Records to process section start
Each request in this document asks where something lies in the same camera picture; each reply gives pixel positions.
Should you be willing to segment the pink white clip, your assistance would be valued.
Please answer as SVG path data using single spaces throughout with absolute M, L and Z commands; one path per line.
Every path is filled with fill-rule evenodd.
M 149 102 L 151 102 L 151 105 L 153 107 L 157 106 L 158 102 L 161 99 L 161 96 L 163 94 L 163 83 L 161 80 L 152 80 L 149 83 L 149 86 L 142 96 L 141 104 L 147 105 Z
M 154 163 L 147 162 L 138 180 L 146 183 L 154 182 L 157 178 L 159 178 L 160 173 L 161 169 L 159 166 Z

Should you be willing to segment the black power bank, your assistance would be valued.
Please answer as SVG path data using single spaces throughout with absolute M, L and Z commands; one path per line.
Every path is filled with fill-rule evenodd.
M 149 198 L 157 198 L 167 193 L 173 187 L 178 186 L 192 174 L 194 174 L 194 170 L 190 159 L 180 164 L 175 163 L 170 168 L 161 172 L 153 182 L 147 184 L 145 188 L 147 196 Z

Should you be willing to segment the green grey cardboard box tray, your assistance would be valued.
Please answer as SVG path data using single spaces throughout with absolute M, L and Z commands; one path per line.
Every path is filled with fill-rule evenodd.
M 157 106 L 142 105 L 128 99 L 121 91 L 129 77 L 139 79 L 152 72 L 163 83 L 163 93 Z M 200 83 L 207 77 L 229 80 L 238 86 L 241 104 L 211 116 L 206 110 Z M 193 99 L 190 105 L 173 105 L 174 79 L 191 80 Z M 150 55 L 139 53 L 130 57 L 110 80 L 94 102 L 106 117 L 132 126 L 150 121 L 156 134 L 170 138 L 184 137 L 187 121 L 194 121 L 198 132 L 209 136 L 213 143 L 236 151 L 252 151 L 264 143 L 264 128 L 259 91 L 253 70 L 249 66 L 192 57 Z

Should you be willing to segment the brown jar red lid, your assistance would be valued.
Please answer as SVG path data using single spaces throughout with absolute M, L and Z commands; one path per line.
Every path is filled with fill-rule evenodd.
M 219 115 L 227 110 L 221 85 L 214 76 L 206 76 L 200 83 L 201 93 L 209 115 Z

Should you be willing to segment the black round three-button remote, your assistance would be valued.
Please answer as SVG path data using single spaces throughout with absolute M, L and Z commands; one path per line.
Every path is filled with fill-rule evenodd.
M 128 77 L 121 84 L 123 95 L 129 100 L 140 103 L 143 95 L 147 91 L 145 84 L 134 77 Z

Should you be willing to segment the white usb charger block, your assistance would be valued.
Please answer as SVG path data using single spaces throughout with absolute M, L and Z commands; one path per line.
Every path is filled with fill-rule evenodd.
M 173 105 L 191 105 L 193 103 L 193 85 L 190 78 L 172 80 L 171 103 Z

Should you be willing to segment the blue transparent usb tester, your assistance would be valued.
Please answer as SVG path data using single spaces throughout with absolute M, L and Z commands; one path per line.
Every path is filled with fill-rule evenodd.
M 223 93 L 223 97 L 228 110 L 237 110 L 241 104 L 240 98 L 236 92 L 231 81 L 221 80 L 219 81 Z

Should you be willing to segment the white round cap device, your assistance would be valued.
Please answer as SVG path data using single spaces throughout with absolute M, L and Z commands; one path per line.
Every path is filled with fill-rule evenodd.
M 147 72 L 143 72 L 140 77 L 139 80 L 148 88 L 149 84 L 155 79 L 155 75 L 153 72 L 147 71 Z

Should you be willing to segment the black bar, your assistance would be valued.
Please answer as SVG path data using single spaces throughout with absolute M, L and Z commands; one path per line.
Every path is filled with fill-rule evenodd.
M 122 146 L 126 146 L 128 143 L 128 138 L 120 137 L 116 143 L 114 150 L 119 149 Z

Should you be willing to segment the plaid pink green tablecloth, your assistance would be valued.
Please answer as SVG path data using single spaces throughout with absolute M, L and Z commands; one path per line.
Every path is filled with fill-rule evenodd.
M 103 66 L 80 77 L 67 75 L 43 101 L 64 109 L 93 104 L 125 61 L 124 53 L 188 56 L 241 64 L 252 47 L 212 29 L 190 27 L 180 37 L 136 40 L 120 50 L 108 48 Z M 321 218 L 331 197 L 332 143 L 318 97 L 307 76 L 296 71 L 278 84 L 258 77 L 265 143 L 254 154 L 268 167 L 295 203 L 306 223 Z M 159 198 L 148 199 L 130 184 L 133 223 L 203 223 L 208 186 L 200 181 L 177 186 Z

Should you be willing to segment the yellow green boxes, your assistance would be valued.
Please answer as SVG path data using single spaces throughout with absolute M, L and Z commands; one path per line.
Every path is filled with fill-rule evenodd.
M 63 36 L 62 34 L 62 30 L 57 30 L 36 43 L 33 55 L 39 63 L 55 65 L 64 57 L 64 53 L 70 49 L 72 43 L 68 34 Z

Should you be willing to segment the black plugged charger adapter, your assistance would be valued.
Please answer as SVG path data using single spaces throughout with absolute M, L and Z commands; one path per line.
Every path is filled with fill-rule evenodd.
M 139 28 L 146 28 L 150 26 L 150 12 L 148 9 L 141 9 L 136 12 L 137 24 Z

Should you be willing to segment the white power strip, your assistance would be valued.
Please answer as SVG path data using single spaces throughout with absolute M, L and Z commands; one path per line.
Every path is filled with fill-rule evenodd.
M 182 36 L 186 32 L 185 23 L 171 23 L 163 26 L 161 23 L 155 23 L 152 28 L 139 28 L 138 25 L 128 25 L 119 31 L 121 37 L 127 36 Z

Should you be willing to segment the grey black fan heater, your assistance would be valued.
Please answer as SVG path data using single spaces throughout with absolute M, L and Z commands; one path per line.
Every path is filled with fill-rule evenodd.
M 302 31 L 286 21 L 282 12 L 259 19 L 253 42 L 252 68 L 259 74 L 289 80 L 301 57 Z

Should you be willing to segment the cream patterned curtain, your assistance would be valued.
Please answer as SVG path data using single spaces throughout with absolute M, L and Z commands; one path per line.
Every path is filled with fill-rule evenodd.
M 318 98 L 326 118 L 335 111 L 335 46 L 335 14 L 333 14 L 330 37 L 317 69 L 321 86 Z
Records to process section end
[Requirement] Please restate the records in full, word for word.

[Task answer]
Each request in this document asks where something lies in the same camera picture; each reply gives pixel positions.
Should you be willing to segment the pink white clip, your assistance would be valued.
Please answer as SVG path data using single spaces throughout with absolute M, L and Z commands; one path per line.
Every path is filled with fill-rule evenodd.
M 149 102 L 151 102 L 151 105 L 153 107 L 157 106 L 158 102 L 161 99 L 161 96 L 163 94 L 163 83 L 161 80 L 152 80 L 149 83 L 149 86 L 142 96 L 141 104 L 147 105 Z
M 154 163 L 147 162 L 138 180 L 146 183 L 154 182 L 157 178 L 159 178 L 160 173 L 161 169 L 159 166 Z

Should you be willing to segment the black power bank, your assistance would be valued.
Please answer as SVG path data using single spaces throughout with absolute M, L and Z commands; one path per line.
Every path is filled with fill-rule evenodd.
M 149 198 L 157 198 L 167 193 L 173 187 L 178 186 L 192 174 L 194 174 L 194 170 L 190 159 L 180 164 L 175 163 L 170 168 L 161 172 L 153 182 L 147 184 L 145 188 L 147 196 Z

Should you be willing to segment the green grey cardboard box tray, your assistance would be valued.
Please answer as SVG path data using single spaces throughout with absolute M, L and Z commands; one path per line.
Every path is filled with fill-rule evenodd.
M 157 106 L 142 105 L 128 99 L 121 91 L 129 77 L 139 79 L 152 72 L 163 83 L 163 93 Z M 200 83 L 207 77 L 229 80 L 238 86 L 241 104 L 211 116 L 206 110 Z M 193 99 L 190 105 L 173 105 L 174 79 L 191 80 Z M 150 55 L 139 53 L 130 57 L 110 80 L 94 102 L 106 117 L 132 126 L 150 121 L 156 134 L 170 138 L 184 137 L 187 121 L 194 121 L 198 132 L 209 136 L 213 143 L 236 151 L 252 151 L 264 143 L 264 128 L 259 91 L 253 70 L 249 66 L 192 57 Z

Should you be willing to segment the brown jar red lid, your assistance would be valued.
Please answer as SVG path data using single spaces throughout with absolute M, L and Z commands; one path per line.
Every path is filled with fill-rule evenodd.
M 219 115 L 227 110 L 221 85 L 214 76 L 206 76 L 200 83 L 201 93 L 209 115 Z

Should you be willing to segment the black round three-button remote, your assistance would be valued.
Please answer as SVG path data using single spaces throughout with absolute M, L and Z commands; one path per line.
Every path is filled with fill-rule evenodd.
M 128 77 L 121 84 L 123 95 L 129 100 L 140 103 L 143 95 L 147 91 L 145 84 L 134 77 Z

Should you be willing to segment the white usb charger block, your assistance would be valued.
Please answer as SVG path data using single spaces throughout with absolute M, L and Z commands; one path per line.
Every path is filled with fill-rule evenodd.
M 173 105 L 191 105 L 193 103 L 193 85 L 190 78 L 172 80 L 171 103 Z

Should you be willing to segment the blue transparent usb tester, your assistance would be valued.
Please answer as SVG path data using single spaces throughout with absolute M, L and Z commands; one path per line.
Every path is filled with fill-rule evenodd.
M 223 93 L 223 97 L 228 110 L 237 110 L 241 104 L 240 98 L 236 92 L 231 81 L 221 80 L 219 81 Z

Should you be willing to segment the white round cap device, your assistance would be valued.
Please answer as SVG path data using single spaces throughout with absolute M, L and Z commands; one path per line.
Every path is filled with fill-rule evenodd.
M 147 72 L 143 72 L 140 77 L 139 80 L 148 88 L 149 84 L 155 79 L 155 75 L 153 72 L 147 71 Z

Should you be willing to segment the black bar, your assistance would be valued.
Please answer as SVG path data using single spaces throughout with absolute M, L and Z commands; one path per line.
Every path is filled with fill-rule evenodd.
M 122 146 L 126 146 L 128 143 L 128 138 L 120 137 L 116 143 L 114 150 L 119 149 Z

Should you be willing to segment the plaid pink green tablecloth, your assistance would be valued.
Please answer as SVG path data using single spaces throughout with absolute M, L and Z commands; one path per line.
Every path is filled with fill-rule evenodd.
M 103 66 L 80 77 L 67 75 L 43 101 L 64 109 L 93 104 L 125 61 L 124 53 L 188 56 L 241 64 L 252 47 L 212 29 L 190 27 L 180 37 L 136 40 L 120 50 L 108 48 Z M 321 218 L 331 197 L 332 143 L 318 97 L 307 76 L 296 71 L 278 84 L 258 77 L 265 143 L 254 154 L 268 167 L 295 203 L 306 223 Z M 159 198 L 148 199 L 130 184 L 133 223 L 203 223 L 208 186 L 200 181 L 177 186 Z

Should you be willing to segment the yellow green boxes, your assistance would be valued.
Please answer as SVG path data using single spaces throughout with absolute M, L and Z commands; one path per line.
Every path is filled with fill-rule evenodd.
M 63 36 L 62 34 L 62 30 L 57 30 L 36 43 L 33 55 L 39 63 L 55 65 L 64 57 L 64 53 L 70 49 L 72 43 L 68 34 Z

Should you be willing to segment the black plugged charger adapter, your assistance would be valued.
Please answer as SVG path data using single spaces throughout with absolute M, L and Z commands; one path per line.
Every path is filled with fill-rule evenodd.
M 139 28 L 146 28 L 150 26 L 150 12 L 148 9 L 141 9 L 136 12 L 137 24 Z

Should you be willing to segment the white power strip, your assistance would be valued.
Please answer as SVG path data using single spaces throughout with absolute M, L and Z commands; one path per line.
Every path is filled with fill-rule evenodd.
M 182 36 L 186 32 L 185 23 L 171 23 L 163 26 L 161 23 L 155 23 L 152 28 L 139 28 L 138 25 L 128 25 L 119 31 L 121 37 L 127 36 Z

Should you be willing to segment the grey black fan heater, your assistance would be valued.
Please answer as SVG path data using single spaces throughout with absolute M, L and Z commands; one path per line.
Every path is filled with fill-rule evenodd.
M 302 31 L 286 21 L 282 12 L 259 19 L 253 42 L 252 68 L 259 74 L 289 80 L 301 57 Z

Should you be willing to segment the cream patterned curtain, your assistance would be valued.
Please answer as SVG path data using single spaces throughout with absolute M, L and Z commands; one path per line.
Every path is filled with fill-rule evenodd.
M 318 98 L 326 118 L 335 111 L 335 46 L 335 14 L 333 14 L 330 37 L 317 69 L 321 86 Z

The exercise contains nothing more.